- Exercise prompt -
Give the number of lines in the data below where the word "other" appears, and nothing besides.

(Source records)
........

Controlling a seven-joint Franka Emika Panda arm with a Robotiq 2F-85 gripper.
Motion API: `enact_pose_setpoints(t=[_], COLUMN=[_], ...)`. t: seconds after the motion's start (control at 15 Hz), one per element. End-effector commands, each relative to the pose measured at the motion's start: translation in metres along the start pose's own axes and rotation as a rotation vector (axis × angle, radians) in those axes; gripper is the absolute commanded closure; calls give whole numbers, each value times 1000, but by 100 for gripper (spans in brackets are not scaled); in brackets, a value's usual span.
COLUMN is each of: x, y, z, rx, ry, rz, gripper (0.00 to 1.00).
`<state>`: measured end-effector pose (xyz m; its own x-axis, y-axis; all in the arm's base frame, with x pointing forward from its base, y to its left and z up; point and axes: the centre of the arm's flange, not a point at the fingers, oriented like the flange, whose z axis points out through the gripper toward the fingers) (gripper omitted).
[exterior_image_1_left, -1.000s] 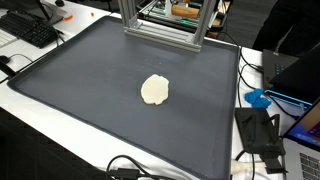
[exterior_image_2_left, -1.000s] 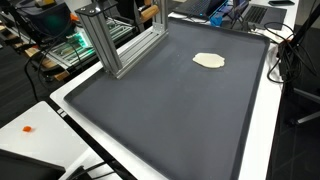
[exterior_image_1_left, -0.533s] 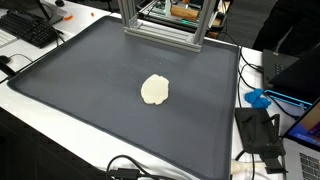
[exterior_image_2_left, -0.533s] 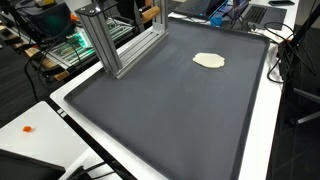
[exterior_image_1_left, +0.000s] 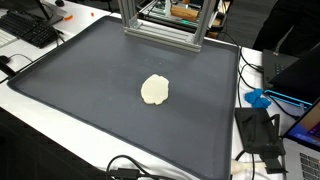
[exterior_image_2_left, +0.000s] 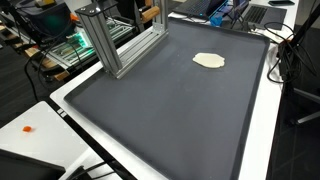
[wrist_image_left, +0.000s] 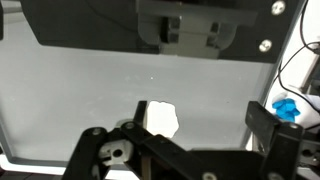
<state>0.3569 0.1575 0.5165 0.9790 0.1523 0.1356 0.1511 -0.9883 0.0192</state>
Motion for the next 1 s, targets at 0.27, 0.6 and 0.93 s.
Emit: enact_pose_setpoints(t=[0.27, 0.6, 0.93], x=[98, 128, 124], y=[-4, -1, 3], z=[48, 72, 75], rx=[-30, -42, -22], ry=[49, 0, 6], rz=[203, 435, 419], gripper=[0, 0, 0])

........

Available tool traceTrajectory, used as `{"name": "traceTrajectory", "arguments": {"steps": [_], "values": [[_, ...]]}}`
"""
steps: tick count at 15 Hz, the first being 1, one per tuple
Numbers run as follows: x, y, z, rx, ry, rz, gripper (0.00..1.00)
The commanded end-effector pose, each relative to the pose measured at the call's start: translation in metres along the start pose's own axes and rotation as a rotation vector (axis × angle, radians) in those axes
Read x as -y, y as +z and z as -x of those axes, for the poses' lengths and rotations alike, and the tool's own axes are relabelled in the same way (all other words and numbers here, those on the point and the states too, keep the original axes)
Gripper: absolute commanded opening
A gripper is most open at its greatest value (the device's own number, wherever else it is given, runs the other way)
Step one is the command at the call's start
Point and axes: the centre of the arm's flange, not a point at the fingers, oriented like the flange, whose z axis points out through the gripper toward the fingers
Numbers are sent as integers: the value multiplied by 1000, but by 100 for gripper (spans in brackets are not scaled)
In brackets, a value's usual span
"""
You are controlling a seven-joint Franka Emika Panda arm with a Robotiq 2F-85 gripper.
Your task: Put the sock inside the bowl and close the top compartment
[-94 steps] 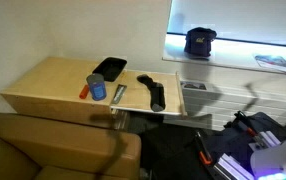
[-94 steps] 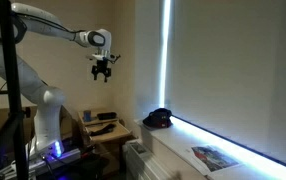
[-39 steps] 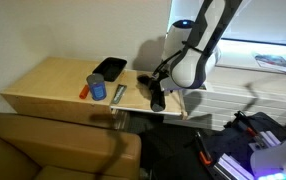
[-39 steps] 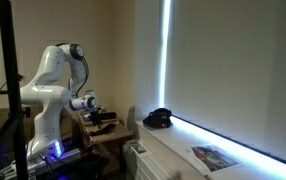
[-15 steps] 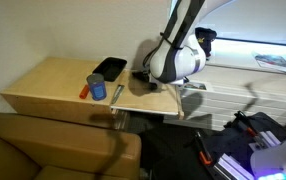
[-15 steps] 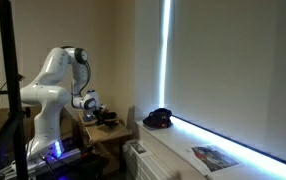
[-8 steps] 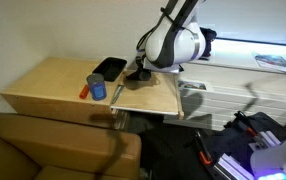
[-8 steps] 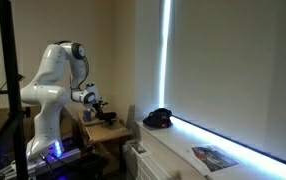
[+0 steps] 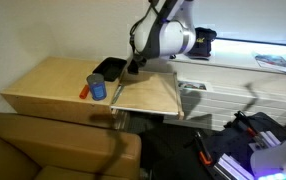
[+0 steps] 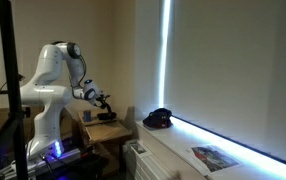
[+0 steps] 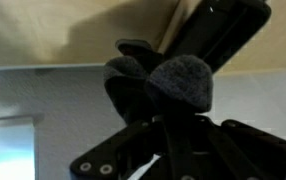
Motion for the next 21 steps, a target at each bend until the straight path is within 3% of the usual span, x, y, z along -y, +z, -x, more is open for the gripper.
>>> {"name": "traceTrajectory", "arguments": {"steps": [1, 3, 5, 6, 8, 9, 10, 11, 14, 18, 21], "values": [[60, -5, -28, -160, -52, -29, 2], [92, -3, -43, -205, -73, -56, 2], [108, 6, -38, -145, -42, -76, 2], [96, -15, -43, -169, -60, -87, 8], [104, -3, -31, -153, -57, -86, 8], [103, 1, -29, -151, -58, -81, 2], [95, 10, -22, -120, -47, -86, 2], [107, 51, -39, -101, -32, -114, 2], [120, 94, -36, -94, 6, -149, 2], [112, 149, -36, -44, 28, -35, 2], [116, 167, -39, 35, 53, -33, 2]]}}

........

- Response below -
2